Without question, integration has an apparent effect on the deal structure. Integration planning needs to start pre-LOI to impact the deal structure. The deal team needs to understand the costs associated with realizing the intended value of the transaction, even at a high level.
Planning integration pre-LOl also helps Darrell’s team determine the ROI of the deal, which dictates if they want to pursue the deal or not. Finally, they create an investment memo that includes the strategy outline, market thesis, financial aspects of the deal, risk factors, and how risks will be mitigated to present to the board for approval.
Culture is also one of the most vital parts of an acquisition. Understanding how the target company operates is crucial to M&A success. If there are two very different cultures and the teams cannot work together, realizing the intended value of the deal will take much longer.
When assessing culture, look beyond the management team. Just because the leadership team gets along doesn't mean the rest of the business will get along. Spend more time with the people in the target company. People are typically on their best behavior during deals, so seek to spend time with people outside of the deal process.

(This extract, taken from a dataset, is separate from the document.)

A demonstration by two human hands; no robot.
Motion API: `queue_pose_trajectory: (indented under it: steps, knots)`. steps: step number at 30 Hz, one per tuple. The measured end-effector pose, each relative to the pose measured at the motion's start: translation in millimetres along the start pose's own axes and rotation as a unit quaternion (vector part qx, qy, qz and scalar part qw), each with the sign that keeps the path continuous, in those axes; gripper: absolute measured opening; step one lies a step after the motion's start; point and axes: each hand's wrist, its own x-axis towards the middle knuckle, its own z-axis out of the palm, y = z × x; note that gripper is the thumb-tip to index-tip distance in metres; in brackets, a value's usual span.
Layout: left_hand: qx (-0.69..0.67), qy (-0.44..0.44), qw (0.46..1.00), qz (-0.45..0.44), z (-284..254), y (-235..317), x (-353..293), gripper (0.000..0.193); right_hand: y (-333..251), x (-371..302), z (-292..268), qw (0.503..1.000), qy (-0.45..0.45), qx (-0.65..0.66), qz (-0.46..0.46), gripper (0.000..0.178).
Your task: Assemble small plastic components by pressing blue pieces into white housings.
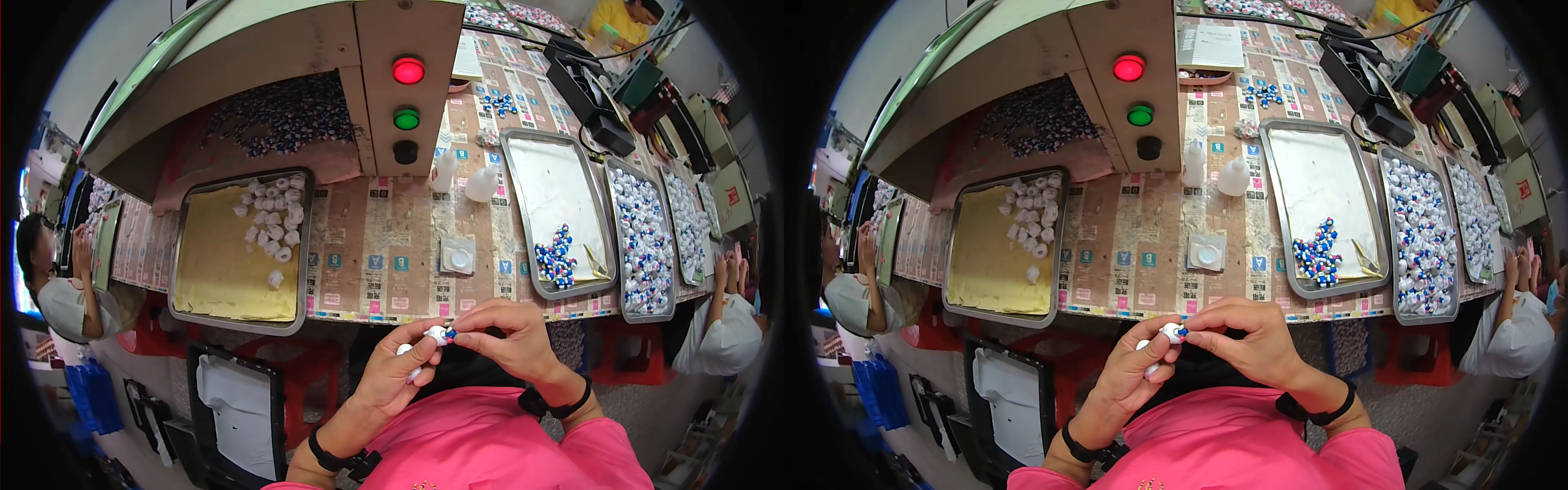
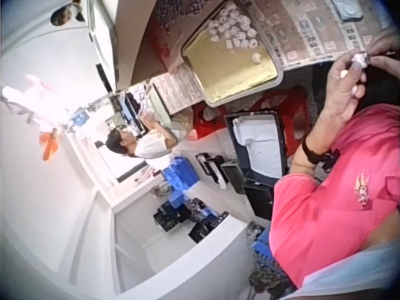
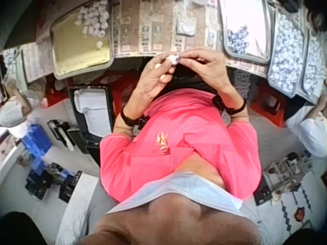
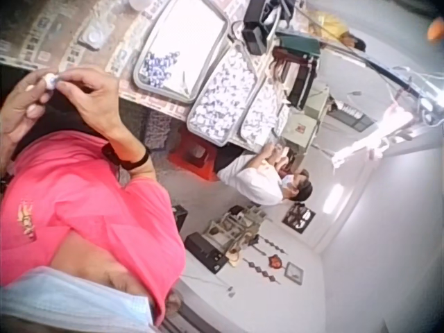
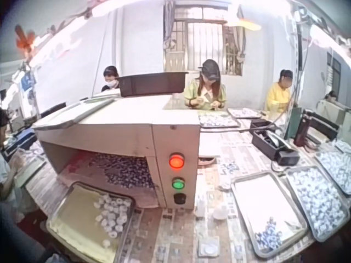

When buying a product or a technology, understand how the asset works and plan how it will be integrated into the company as soon as possible. An accurate view of how an asset works post-close will prevent redundancies during integration planning. Also, understanding the integration process will uncover costs if additional resources are needed.
Desired deal value can be achieved if the integration team is brought in right from the beginning. Over at Q4 Inc, the same people doing the diligence are also doing the integration. Darrell believes that most deals fail to deliver value because of poor integration planning, not because of a lack of strategy.